Когда безгосударственные народы (известные также как племена) сталкиваются с принуждением к политическому и социальному инкорпорированию в государственную систему, их реакции могут разниться. Племя или его отдельная часть могут быть мягко или жестко поглощены в качестве данника с назначенным лидером (косвенное управление). Конечно, племя может бороться за независимость, особенно если речь идет о военизированных скотоводах. Племя может самоустраниться. И наконец, оно способно посредством разделения, рассеяния и/или изменения своих жизненных практик стать невидимым или непривлекательным для поглощения объектом.
Последние три стратегии — формы сопротивления и уклонения от государства. Вариант военного противостояния крайне редко, за рядом исключений, был доступен безгосударственным народам Юго-Восточной Азии [546]. Самоустранение, часто предполагавшее переход к подсечно-огневому земледелию или собирательству, было рассмотрено выше. Нам остается изучить лишь одну последнюю стратегию социальной реорганизации. Она предполагает разделение на минимальные единицы, чаще всего домохозяйства, и нередко сопровождается использованием хозяйственных практик, оптимальных для выживания небольших рассеянных групп. Эрнест Геллнер характеризует подобный осознанный выбор берберов с помощью девиза «Разделяйся, чтобы не подчиняться». Этот блестящий афоризм показывает, что римский лозунг «Разделяй и властвуй» перестает срабатывать при определенном уровне атомизации. Описывающий ту же стратегию уклонения от государства термин Малкольма Яппа «медузообразные племена» столь же удачен: он подчеркивает, что в результате разукрупнений потенциальный правитель получал в свое распоряжение аморфную и неструктурированную человеческую массу, в которой отсутствовали точки воздействия и рычаги управления [547]. Османы полагали, что легче иметь дело со структурированными общинами, пусть даже христианскими и иудейскими, чем с еретическими сектами, не обладающими властной верхушкой и четкой организационной структурой.
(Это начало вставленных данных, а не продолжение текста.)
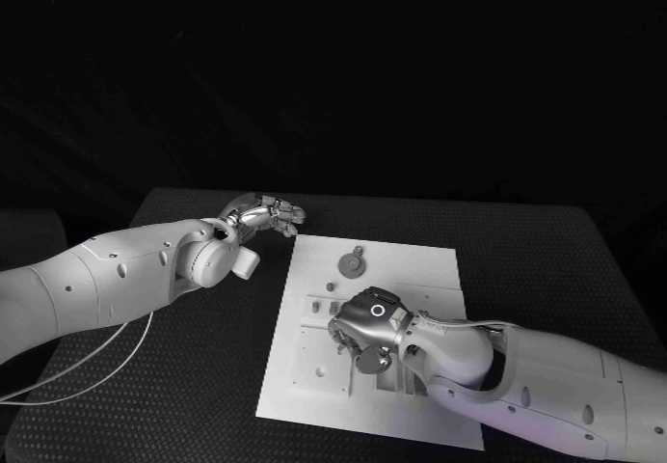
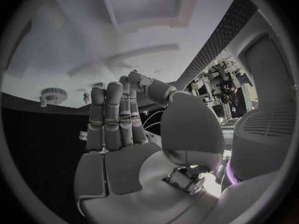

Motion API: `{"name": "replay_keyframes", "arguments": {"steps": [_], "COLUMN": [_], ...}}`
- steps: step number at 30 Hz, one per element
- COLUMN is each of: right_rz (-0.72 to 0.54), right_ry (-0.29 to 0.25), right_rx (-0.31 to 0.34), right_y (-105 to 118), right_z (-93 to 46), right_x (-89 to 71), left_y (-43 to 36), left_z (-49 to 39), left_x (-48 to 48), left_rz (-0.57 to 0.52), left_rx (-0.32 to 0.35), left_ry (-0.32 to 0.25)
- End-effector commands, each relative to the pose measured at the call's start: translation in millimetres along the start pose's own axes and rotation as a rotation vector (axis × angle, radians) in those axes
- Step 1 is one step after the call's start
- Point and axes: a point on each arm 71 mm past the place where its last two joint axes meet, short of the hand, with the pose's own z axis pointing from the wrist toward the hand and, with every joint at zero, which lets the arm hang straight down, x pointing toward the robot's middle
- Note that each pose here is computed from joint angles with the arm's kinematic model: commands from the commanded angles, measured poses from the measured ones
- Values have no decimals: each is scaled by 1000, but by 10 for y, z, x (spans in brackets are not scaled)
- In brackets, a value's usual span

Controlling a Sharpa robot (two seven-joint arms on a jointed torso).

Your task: Assemble the parts on the task board

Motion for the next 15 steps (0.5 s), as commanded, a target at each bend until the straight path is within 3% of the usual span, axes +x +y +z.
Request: {"name": "replay_keyframes", "arguments": {"steps": [1, 15], "right_rz": [-23, -18], "right_ry": [34, 52], "right_rx": [-3, -9], "right_y": [11, 30], "right_z": [3, 14], "right_x": [24, 51], "left_y": [-12, -13], "left_z": [2, 3], "left_x": [18, 23], "left_rz": [-9, -9], "left_rx": [7, 7], "left_ry": [15, 16]}}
Наибольшие их опасения вызывали такие формы автономии и инакомыслия, как, например, мистические дервишеские ордена, которые, видимо, совершенно целенаправленно избегали любых коллективных поселений и однозначно идентифицируемого лидерства, чтобы ускользать от османского полицейского контроля [548]. Сталкиваясь с подобными ситуациями, государство, как правило, стремится найти союзника и создать институт вождей. Хотя обычно кто-то заинтересованный обязательно использовал эту возможность в своих интересах, как мы увидим позже, ничто не могло помешать потенциальным подданным его игнорировать.